Según estadísticas internacionales se estima que cerca del 10% de la población sufre de algún trastorno de la personalidad.
No soy psiquiatra ni psicóloga, ni tengo estudios formales en la materia, pero por azares de la vida me ha tocado estar muy cerca de personas que padecen fuertes trastornos de personalidad. Esta columna la escribo desde mi experiencia personal, subjetiva, a riesgo de equivocarme en el uso correcto de los conceptos o de generalizar situaciones que son particulares.

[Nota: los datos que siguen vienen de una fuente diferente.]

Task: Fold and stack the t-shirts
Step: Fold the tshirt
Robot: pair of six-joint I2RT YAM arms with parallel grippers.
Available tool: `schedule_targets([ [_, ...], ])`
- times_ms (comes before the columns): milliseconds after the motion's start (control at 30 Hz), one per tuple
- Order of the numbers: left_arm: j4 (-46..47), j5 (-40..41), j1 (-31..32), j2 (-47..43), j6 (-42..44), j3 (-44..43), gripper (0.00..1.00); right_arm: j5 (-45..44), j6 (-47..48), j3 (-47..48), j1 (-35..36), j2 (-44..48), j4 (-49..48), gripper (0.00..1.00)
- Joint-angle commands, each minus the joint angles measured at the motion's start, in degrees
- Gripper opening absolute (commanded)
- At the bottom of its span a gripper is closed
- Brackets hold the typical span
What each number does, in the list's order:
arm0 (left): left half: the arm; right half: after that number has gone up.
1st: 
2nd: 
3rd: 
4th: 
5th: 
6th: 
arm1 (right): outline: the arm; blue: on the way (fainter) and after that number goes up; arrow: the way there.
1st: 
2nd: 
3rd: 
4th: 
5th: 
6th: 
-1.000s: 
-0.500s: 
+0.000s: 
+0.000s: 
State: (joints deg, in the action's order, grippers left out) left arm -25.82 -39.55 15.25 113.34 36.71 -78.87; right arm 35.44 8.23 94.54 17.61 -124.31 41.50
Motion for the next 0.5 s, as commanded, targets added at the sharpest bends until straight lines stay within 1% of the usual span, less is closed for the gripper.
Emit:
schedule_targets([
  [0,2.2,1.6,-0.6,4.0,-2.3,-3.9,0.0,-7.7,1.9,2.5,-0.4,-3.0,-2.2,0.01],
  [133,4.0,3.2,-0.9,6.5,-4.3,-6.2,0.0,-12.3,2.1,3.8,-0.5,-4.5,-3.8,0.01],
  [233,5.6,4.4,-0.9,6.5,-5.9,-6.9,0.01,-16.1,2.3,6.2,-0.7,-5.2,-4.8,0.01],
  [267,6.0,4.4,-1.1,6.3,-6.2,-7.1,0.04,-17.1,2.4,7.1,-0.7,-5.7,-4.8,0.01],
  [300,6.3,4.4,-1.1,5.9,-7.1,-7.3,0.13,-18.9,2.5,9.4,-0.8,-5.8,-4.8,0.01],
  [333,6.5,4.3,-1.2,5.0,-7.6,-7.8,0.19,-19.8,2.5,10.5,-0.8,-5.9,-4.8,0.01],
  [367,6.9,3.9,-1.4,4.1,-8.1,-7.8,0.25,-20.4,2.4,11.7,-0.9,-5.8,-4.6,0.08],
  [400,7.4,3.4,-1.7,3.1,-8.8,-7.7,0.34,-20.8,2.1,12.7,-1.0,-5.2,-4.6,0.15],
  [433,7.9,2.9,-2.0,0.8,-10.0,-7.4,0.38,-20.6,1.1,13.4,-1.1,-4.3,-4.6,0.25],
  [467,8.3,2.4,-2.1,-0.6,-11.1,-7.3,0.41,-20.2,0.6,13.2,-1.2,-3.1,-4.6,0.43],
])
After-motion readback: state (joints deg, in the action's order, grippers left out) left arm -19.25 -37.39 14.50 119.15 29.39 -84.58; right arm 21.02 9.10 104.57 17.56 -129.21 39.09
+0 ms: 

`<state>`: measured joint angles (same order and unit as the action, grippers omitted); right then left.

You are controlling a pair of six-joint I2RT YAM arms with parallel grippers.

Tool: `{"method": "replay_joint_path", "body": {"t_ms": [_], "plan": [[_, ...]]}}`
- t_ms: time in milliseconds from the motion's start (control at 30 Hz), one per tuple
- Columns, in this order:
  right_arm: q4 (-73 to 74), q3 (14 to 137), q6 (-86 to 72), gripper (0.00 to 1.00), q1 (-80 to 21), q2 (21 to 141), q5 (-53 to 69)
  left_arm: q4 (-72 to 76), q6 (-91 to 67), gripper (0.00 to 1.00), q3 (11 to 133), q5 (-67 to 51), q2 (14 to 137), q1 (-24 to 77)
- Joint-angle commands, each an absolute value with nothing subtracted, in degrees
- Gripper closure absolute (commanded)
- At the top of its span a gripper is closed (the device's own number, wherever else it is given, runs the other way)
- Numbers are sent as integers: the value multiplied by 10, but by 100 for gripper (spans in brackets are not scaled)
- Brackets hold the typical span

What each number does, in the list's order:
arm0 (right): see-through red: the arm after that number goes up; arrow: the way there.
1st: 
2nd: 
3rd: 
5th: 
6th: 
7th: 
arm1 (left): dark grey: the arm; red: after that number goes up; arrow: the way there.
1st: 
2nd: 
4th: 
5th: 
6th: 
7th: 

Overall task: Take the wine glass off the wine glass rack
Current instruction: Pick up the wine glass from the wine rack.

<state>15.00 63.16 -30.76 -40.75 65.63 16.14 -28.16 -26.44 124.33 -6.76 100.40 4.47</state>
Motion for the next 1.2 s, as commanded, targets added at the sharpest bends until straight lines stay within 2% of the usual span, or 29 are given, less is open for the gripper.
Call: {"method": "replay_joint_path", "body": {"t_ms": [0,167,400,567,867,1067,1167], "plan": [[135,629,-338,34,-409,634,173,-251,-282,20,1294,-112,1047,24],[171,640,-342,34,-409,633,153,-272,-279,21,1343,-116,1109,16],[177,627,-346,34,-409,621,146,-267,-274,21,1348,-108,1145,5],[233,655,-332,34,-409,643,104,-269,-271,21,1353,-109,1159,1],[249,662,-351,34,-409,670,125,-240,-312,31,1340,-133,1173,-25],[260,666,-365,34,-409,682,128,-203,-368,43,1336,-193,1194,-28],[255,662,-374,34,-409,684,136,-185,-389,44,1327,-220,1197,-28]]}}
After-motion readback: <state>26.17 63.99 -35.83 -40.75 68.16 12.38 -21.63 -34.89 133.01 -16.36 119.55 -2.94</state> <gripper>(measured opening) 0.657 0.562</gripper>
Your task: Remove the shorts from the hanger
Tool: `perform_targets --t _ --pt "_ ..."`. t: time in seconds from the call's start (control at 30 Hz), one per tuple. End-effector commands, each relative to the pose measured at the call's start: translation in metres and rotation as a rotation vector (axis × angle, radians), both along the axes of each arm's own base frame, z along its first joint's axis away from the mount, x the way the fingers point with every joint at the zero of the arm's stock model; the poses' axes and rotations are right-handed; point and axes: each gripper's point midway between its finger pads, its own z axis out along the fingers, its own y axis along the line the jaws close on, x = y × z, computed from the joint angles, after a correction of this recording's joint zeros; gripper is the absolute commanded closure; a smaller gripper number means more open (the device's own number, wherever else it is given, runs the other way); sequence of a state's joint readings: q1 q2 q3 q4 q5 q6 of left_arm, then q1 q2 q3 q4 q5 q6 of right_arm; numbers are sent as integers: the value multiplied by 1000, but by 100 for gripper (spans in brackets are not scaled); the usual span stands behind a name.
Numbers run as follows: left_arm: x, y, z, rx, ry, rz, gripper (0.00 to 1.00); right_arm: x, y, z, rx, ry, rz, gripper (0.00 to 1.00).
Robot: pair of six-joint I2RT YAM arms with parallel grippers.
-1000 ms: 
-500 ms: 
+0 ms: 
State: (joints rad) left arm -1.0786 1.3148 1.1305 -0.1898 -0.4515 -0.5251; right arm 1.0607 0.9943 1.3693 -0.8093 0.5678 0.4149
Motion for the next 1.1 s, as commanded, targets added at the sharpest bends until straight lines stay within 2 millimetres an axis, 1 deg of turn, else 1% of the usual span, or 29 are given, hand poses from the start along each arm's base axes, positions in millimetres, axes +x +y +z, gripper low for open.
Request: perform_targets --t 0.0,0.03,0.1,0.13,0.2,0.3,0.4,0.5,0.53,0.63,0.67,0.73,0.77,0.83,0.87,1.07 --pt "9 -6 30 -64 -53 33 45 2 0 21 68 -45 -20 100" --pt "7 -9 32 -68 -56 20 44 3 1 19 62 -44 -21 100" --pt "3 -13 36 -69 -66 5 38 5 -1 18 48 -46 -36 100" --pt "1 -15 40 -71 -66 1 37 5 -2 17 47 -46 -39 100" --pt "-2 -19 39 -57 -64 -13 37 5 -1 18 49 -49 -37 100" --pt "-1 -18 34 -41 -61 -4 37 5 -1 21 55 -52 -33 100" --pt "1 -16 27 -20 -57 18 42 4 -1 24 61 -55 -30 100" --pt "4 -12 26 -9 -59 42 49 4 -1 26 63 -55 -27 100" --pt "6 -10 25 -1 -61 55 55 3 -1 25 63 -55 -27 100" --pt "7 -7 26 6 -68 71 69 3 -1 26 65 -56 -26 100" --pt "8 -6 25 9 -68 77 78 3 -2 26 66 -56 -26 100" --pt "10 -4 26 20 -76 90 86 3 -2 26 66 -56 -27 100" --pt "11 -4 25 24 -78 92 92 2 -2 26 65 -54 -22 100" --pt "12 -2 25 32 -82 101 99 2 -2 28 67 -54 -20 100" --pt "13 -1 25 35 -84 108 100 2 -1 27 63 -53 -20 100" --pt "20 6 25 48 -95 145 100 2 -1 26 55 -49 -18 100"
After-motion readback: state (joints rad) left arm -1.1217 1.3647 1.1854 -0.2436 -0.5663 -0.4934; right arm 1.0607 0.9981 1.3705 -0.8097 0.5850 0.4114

Existen distintos tipos de trastornos de la personalidad. Personalmente me ha tocado estar cerca de personas con trastornos paranoide, esquizotípico, límite y narcisista de la personalidad. En mi experiencia, las personas que sufren de estos trastornos son personas que pueden ser extremadamente funcionales, al punto que ni siquiera el círculo más íntimo es capaz de percatarse de la presencia de este trastorno. De hecho, incluso en fases agudas de la enfermedad, estas personas son capaces de mostrarse como absolutamente normales e incluso convencer al resto de la veracidad de sus delirios. La primera dificultad, al menos para mí, fue darme cuenta del trastorno, pues los estereotipos de la “locura” son por lo general muy burdos. Cuesta mucho entender que una persona inteligente, ponderada, correcta, responsable, que se comporta en el 99% de los ámbitos de la vida según los parámetros socialmente aceptados e incluso superándolos largamente, tenga un 1% de desvarío absoluto. La segunda dificultad es lograr que el entorno cercano se dé cuenta. Es común que el círculo cercano al comienzo crea completamente los delirios que padecen estas personas, sobre todo porque muchas veces son delirios plausibles. En la medida en que deja de ser plausible se vuelve algo más evidente el trastorno, pero aun así es difícil para quienes están cerca reconocer la enfermedad, por lo general uno busca explicaciones dentro del rango de la normalidad: “Está exagerando”, “es demasiado sensible”, “ve bajo el agua”, “se confundió”. El trastorno suele afectar las relaciones sociales. Estas personas se van alejando de sus círculos y no es extraño que al final queden absolutamente solas.
Otro rasgo común es que ninguna de estas personas reconoce sufrir un trastorno. Ellos son siempre víctimas y tienen certeza absoluta de la realidad que los afecta. Las cosas malas que les suceden son siempre culpa de algo externo, jamás de ellos mismos. Quien ose desafiar su verdad se vuelve inmediatamente en enemigo y es otra evidencia más que reafirma la sospecha. Ello hace que, en general, no se dejan tratar, pues están convencidos de que ellos no tienen ningún problema. Los mismos psiquiatras nos advierten que estos casos son difíciles, que no hay fármacos para tratar propiamente el trastorno, sino más bien para paliar los síntomas. Al ser funcionales en algunas o incluso muchas dimensiones de la vida no se los puede declarar interdictos, tampoco forzarlos a realizar un tratamiento. Es una enfermedad miserable, porque a pesar de uno saber que están enfermos, no puede hacer nada; solo ser testigo del deterioro continuo de la persona y de su sufrimiento. Porque ellas suelen sufrir muchísimo y también generan mucho daño y sufrimiento en su entorno.
Y esta realidad tan triste es mucho más común de lo que uno se imagina. Según estadísticas internacionales se estima que cerca del 10% de la población sufre de algún trastorno de la personalidad. Si una de cada 10 personas sufre de un trastorno de este tipo, ¿por qué no hablamos de esto? ¿Por qué no nos enseñan en el colegio a identificar síntomas que permitan darnos cuenta de que tenemos un problema o que estamos frente a alguien que lo tiene y pedir ayuda? ¿Por qué tenemos que vivir esto en tanta soledad, con tan poca información, con tan poca educación? Según el Banco Mundial, Chile es el sexto país de América Latina y el Caribe con la tasa de suicidio más alta. ¿Qué estamos esperando? Necesitamos una educación escolar que entregue no solo herramientas cognitivas, sino también, y principalmente, herramientas de salud emocional que permitan a los jóvenes identificar cuándo pedir ayuda o identificar a quienes la necesitan. Y si no podemos todavía hacer esto, al menos debemos visibilizar el problema.